» Directions
From the entries below, reproduce exactly the line containing "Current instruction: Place", the line containing "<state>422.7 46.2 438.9", and every line in between, with nothing added.

» Extracted material
-.-.-

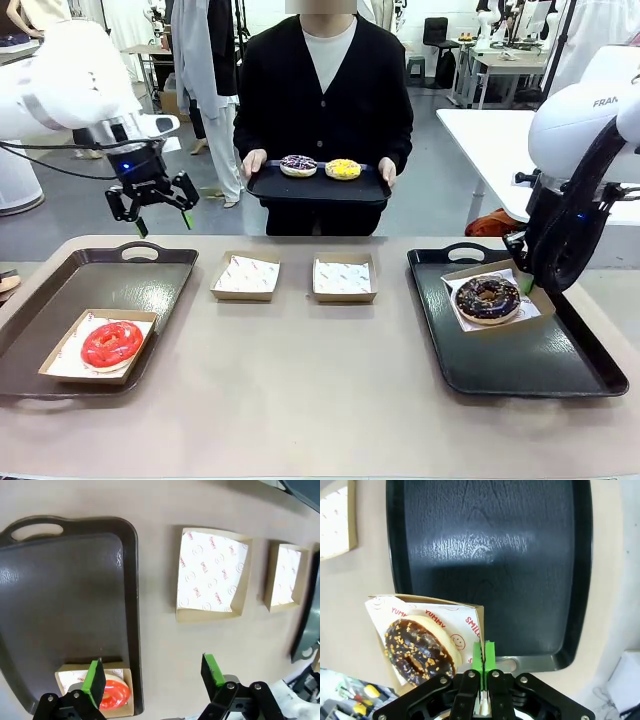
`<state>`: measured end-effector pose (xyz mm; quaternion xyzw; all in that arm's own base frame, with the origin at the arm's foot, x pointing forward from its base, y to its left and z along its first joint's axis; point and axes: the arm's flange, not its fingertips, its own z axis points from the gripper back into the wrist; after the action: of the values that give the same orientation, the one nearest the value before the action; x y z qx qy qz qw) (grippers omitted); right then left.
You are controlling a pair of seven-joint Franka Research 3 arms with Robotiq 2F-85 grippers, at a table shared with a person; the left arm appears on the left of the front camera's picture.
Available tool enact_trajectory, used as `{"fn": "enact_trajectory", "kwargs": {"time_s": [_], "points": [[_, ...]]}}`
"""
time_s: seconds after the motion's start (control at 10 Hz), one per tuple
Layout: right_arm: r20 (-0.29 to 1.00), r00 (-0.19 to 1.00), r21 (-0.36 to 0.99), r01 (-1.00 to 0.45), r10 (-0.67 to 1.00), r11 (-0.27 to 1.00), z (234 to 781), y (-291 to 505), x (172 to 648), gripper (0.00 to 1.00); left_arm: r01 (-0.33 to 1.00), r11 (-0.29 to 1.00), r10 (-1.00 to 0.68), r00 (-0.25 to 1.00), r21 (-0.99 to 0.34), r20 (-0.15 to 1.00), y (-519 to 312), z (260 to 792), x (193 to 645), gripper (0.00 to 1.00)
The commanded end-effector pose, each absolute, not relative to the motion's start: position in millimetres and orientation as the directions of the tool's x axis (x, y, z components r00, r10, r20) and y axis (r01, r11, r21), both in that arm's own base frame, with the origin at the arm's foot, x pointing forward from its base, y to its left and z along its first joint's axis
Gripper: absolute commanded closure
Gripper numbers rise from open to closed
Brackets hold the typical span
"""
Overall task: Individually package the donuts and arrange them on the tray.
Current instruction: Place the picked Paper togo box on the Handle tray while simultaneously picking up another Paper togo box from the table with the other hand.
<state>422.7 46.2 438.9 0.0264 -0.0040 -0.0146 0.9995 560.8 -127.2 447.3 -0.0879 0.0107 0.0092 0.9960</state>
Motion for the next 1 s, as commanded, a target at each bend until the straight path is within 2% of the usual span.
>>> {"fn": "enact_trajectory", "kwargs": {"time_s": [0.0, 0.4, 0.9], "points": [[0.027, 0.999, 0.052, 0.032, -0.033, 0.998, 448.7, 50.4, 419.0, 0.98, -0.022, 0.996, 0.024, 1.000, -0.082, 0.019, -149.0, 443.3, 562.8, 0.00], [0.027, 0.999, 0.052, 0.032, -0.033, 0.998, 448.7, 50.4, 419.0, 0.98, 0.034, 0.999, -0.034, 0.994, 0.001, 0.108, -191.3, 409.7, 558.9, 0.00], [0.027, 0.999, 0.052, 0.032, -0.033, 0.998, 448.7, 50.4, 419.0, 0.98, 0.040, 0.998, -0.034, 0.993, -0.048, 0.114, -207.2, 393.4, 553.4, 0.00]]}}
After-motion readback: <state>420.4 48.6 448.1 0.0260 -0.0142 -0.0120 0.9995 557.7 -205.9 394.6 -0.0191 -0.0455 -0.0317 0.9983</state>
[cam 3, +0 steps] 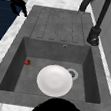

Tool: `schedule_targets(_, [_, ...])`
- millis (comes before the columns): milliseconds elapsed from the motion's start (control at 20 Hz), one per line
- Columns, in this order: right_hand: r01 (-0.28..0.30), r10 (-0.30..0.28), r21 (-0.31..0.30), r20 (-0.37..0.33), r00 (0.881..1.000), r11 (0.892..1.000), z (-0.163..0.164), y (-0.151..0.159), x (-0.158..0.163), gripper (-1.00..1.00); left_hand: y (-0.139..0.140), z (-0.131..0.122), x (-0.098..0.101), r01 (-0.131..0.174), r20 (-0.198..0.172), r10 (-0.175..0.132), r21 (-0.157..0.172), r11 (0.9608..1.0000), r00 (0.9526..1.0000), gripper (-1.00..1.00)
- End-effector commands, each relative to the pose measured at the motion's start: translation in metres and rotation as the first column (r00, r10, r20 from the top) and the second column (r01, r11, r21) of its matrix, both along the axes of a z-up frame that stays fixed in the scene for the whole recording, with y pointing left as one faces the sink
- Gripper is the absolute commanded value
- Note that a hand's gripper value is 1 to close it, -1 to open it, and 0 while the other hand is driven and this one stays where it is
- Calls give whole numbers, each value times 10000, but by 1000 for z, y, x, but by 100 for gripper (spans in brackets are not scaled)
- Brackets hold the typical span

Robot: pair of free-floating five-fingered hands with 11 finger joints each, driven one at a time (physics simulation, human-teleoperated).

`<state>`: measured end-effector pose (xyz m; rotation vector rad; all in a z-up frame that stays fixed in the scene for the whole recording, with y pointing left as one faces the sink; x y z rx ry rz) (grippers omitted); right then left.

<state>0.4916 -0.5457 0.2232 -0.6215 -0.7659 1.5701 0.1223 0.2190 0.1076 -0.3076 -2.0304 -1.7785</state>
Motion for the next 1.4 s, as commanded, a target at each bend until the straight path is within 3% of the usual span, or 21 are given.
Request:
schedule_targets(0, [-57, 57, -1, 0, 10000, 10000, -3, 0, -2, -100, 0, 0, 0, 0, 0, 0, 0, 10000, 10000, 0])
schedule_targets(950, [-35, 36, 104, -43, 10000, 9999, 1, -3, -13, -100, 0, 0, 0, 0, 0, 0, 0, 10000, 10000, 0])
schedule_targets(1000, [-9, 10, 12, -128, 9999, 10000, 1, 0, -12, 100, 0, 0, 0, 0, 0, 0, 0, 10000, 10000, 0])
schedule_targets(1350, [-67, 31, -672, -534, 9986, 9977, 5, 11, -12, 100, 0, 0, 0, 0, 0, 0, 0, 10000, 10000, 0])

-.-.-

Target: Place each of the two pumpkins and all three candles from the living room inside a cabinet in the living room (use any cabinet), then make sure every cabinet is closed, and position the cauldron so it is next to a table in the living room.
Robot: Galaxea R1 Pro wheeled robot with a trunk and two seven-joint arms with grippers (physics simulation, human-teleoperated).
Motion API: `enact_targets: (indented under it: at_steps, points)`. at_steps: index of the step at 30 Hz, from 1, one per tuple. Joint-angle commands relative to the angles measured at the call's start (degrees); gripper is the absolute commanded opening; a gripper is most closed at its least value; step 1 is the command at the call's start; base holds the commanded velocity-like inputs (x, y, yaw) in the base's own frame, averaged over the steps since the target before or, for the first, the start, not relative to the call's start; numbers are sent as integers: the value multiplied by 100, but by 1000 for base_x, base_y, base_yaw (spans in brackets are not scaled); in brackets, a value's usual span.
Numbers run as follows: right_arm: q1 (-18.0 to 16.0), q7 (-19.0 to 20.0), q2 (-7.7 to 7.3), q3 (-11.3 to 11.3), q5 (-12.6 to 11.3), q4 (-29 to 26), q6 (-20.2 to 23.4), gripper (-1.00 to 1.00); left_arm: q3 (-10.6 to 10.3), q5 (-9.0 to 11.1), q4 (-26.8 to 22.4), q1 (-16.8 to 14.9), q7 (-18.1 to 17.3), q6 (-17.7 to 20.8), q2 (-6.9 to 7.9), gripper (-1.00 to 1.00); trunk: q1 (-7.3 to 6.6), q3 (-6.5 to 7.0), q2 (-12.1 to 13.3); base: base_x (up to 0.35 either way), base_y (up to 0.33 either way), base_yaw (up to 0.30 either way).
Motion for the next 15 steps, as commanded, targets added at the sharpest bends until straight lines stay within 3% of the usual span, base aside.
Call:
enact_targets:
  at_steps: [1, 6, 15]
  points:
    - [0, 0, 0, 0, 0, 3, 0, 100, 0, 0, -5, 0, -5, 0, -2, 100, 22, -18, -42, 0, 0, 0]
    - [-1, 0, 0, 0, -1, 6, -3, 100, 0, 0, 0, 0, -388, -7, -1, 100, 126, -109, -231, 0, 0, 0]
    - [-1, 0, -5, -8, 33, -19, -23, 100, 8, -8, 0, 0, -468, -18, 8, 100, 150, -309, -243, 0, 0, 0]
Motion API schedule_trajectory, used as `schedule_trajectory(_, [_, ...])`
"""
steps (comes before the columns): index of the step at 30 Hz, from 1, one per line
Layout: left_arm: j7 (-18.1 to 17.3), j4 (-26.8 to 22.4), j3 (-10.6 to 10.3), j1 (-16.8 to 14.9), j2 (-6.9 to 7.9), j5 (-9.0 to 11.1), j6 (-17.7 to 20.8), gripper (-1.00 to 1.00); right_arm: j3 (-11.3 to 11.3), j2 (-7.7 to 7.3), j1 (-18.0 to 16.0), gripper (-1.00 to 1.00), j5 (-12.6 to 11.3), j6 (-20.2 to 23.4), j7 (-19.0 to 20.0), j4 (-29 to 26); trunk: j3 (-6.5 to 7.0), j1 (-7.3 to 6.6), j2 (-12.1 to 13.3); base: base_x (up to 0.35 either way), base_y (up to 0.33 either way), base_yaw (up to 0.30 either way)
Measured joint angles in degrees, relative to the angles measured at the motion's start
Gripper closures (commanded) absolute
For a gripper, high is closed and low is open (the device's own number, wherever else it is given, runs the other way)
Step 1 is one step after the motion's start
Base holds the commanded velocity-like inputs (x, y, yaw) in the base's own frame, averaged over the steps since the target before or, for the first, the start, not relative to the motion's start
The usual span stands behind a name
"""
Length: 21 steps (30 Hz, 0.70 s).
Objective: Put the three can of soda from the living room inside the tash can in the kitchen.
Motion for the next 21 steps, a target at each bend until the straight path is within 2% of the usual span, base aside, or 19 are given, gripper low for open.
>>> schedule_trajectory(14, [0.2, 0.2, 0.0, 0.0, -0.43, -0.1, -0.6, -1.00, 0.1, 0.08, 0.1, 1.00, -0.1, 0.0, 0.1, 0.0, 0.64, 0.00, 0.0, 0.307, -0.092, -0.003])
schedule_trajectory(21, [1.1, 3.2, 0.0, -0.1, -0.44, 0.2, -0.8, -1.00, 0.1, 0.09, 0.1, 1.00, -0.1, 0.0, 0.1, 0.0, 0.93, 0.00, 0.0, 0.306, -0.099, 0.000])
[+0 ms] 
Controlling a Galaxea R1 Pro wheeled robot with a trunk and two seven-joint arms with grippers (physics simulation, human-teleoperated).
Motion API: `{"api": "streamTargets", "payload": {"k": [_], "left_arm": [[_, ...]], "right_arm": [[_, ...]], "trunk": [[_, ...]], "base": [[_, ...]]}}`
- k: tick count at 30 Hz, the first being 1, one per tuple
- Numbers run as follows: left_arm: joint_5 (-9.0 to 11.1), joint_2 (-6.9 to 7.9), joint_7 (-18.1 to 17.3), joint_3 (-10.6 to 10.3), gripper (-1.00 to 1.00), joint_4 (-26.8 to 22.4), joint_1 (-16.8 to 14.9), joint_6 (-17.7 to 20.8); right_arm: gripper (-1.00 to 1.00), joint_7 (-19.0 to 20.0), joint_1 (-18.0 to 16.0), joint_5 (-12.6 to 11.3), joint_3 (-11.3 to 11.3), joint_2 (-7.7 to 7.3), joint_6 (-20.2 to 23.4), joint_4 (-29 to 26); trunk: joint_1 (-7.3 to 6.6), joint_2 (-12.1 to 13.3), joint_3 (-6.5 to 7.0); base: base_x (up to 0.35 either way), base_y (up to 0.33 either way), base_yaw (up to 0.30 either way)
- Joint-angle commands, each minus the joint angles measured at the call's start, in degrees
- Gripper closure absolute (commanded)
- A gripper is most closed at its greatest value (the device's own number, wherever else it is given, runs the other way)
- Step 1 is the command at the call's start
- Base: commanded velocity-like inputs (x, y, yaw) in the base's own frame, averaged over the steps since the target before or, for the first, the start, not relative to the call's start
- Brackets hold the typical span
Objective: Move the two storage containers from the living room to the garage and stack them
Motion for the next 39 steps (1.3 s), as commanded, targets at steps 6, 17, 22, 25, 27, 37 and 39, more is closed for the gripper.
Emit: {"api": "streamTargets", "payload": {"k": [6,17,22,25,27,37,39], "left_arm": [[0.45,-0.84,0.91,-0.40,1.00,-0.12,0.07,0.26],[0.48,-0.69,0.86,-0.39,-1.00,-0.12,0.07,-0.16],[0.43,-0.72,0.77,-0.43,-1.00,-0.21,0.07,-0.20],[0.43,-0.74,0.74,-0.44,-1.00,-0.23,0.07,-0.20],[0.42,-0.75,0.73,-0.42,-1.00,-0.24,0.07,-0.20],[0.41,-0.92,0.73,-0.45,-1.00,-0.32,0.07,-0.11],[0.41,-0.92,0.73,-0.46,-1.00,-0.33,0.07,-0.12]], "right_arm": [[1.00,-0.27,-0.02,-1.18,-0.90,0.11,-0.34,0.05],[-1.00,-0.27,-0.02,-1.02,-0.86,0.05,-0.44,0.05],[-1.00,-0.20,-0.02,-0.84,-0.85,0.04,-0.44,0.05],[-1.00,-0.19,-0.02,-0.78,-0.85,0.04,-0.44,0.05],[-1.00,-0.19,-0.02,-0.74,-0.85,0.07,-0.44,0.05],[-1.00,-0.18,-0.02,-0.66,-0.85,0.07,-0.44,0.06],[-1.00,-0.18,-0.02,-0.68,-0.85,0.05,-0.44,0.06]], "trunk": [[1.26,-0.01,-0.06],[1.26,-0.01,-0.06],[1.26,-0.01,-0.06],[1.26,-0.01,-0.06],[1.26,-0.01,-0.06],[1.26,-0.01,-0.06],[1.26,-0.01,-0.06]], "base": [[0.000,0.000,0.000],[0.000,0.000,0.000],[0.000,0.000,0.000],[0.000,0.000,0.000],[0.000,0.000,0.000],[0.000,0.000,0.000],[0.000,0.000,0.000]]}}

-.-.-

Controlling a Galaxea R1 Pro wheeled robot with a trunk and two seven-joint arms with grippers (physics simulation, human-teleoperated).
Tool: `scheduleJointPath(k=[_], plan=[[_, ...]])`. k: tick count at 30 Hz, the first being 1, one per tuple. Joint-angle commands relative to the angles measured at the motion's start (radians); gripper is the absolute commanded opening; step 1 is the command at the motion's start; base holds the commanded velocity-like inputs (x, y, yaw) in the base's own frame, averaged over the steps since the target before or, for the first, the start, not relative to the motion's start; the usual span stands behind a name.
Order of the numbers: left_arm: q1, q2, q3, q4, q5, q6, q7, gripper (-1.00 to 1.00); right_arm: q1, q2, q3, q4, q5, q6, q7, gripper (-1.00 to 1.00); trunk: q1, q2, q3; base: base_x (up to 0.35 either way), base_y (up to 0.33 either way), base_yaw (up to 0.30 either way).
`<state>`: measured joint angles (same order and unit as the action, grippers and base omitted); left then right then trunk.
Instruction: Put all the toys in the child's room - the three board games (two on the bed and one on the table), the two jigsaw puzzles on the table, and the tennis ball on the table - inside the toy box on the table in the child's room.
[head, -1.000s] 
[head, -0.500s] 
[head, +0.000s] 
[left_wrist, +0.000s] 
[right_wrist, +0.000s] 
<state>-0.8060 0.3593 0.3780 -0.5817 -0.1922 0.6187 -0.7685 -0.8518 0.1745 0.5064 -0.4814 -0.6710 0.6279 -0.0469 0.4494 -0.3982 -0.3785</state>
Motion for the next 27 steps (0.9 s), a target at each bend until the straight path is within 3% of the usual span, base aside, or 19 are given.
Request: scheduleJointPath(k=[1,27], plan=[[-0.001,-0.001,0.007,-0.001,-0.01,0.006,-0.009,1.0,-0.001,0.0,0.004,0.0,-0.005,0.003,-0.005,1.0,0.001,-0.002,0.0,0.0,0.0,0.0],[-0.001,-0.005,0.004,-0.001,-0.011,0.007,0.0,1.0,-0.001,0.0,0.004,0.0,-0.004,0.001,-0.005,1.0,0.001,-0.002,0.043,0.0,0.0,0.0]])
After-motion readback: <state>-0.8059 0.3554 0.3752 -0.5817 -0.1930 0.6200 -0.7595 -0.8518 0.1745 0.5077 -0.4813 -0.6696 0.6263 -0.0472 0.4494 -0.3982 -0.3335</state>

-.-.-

» Result below
Current instruction: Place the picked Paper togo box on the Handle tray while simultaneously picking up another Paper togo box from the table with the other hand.
<state>422.7 46.2 438.9 0.0264 -0.0040 -0.0146 0.9995 560.8 -127.2 447.3 -0.0879 0.0107 0.0092 0.9960</state>

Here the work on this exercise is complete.